Play Ball, Jackie!

It’s baseball season and no better time to look at Play Ball, Jackie!a tour de force by author Stephen Krensky and renowned illustrator Joe Morse. Illustration instructor and Coordinator of the Bachelor of Illustration Program at Toronto’s Sheridan Institute, Joe has just finished his second kid’s baseball book since Casey at the Bat. I am in awe that he can produce such a rich and historic book being a full-time illustrator, (Rolling Stone, NY Times, Nike, GQ, to name a few), and full-time teacher. Krensky and Morse chronicle the first professional baseball game played by an African American (Jackie Robinson) in 1947. This is a book about baseball, American history, and humanity.

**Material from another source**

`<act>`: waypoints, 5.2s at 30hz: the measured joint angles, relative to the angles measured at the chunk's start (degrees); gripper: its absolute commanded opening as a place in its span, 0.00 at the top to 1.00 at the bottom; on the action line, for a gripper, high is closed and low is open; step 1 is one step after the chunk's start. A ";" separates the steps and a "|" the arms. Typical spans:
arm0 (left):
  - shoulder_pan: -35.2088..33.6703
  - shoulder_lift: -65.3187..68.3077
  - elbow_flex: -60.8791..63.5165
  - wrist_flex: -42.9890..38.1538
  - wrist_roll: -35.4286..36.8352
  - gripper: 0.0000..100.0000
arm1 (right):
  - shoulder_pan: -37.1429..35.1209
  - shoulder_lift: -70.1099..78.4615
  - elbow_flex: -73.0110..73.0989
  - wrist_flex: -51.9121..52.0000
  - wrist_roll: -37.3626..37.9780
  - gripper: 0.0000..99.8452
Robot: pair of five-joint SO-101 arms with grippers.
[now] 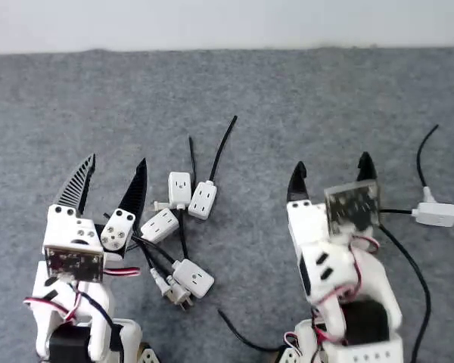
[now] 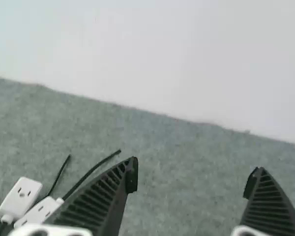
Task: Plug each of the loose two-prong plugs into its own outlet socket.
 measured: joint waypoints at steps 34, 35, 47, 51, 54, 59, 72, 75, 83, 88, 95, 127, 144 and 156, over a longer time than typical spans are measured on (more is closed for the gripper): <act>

Joe’s illustrations are a testament to his ability to put deeply felt values onto paper. He was generous enough to do an interview with me and share his thoughtful insights and a few of his amazing sketches. Thanks Joe!


cf Are you a big baseball/Dodger fan?

jm I grew up In Windsor Ontario across the border from Detroit. The Tigers were my team and baseball was the only summer sport played in my neighborhood. I was a pitcher and I idolized Mark ‘The Bird’ Fidrych.

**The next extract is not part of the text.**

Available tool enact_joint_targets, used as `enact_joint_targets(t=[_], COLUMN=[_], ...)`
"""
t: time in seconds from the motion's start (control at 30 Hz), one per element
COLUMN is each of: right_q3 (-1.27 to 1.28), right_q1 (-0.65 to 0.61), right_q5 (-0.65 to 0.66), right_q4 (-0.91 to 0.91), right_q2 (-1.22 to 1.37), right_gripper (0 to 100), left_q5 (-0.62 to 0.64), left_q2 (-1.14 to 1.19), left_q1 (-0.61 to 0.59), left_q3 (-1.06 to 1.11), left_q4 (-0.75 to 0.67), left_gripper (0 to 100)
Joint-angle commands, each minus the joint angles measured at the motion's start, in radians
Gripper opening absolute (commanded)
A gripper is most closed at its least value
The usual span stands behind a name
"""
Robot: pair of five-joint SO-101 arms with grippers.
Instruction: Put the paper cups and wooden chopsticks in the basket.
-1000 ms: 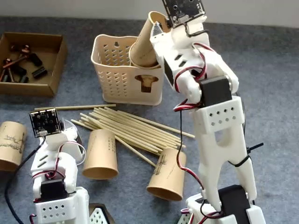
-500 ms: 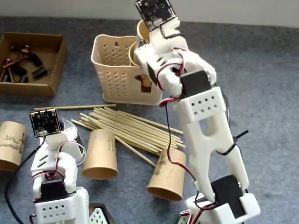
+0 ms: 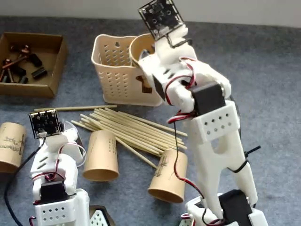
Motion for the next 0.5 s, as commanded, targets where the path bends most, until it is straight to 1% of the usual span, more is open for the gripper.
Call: enact_joint_targets(t=[0.0, 0.07, 0.13, 0.37, 0.47], right_q3=[-0.025, -0.025, -0.025, -0.022, -0.022], right_q1=[-0.007, -0.007, -0.007, -0.007, -0.005], right_q5=[-0.008, -0.008, -0.009, -0.009, -0.009], right_q4=[0.119, 0.171, 0.183, 0.018, 0.002], right_q2=[-0.054, -0.064, -0.062, 0.047, 0.133], right_gripper=[7.4, 7.4, 7.4, 7.4, 7.4], left_q5=[0.0, 0.0, 0.0, 0.0, 0.0], left_q2=[-0.007, -0.007, -0.007, -0.007, -0.007], left_q1=[-0.01, -0.01, -0.01, -0.012, -0.012], left_q3=[-0.004, -0.004, -0.004, -0.004, -0.004], left_q4=[-0.017, -0.017, -0.018, -0.017, -0.015], left_gripper=[1, 1, 1, 1, 1])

cf This has an enormous number of illustrations with great detail. How long did it take?

jm When I began the book I wasn’t even sure how large I was going to work. I decided that each page had to be a separate large painting. The book probably took 3 months of 18-20 hour days—I’m not kidding. During the day I would paint outside of my studio so that I didn’t have to wear my gas mask and then every night I was on the computer, only pausing to sleep a couple of hours on a cot.

cf How much research was involved in making this book?

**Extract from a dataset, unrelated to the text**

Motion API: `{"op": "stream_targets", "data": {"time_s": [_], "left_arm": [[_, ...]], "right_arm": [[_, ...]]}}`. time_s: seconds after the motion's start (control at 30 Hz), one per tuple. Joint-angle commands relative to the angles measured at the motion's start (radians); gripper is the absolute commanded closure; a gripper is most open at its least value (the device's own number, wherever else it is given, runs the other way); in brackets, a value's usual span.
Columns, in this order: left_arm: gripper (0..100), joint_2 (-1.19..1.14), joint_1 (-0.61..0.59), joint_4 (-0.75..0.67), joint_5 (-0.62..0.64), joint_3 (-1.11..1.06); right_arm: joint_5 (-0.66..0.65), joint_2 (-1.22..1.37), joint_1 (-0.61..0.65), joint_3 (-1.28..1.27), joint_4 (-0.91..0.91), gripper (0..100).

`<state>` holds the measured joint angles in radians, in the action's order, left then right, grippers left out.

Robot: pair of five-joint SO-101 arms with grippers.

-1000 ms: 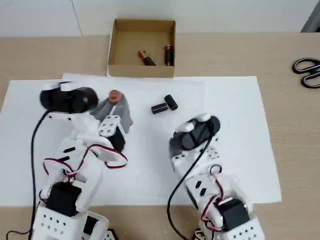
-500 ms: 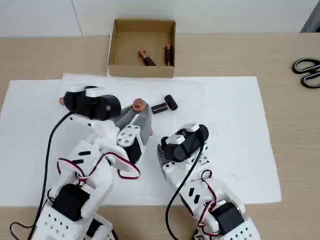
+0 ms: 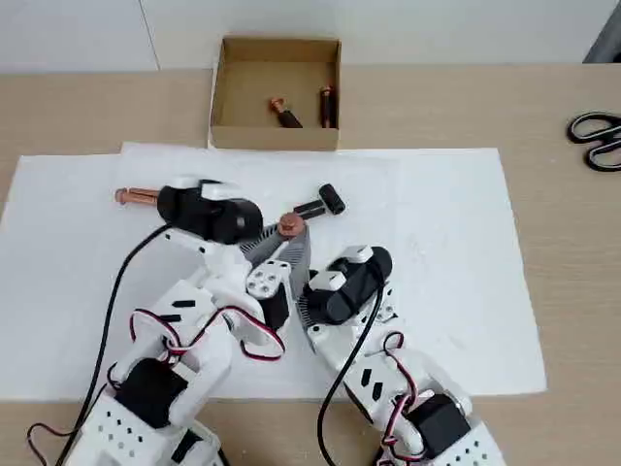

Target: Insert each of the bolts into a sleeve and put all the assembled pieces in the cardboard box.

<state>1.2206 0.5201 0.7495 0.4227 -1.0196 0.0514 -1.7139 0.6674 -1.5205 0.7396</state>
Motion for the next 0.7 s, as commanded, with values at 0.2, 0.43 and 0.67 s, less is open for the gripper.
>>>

jm The subject of the book, combining Jackie’s first game with the social history and experience of African Americans in the 1940’s was incredibly daunting. I wanted to get everything right. I researched for 7 months—it took me 4 months to find the scoreboard for the 1947 season. I also wanted to solve the problem of not losing the thread of the game as the story moves out to social history, so I devised different singular images—a newspaper page, a photo album to avoid creating a secondary narrative.

cf Did you use many reference photos for your illustrations?

jm I searched so many reference photos because the breadth of the book touches on segregation, racism, immigrant experience, the Negro Leagues, and the contributions of black soldiers in WW2. I found very little photographic reference of the actual game, so I constructed all of the images of the game from the various play-by-play descriptions and the physical descriptions of each player involved (from their baseball cards).

cf Where do all the faces come from? Do I see any family members present in the stands?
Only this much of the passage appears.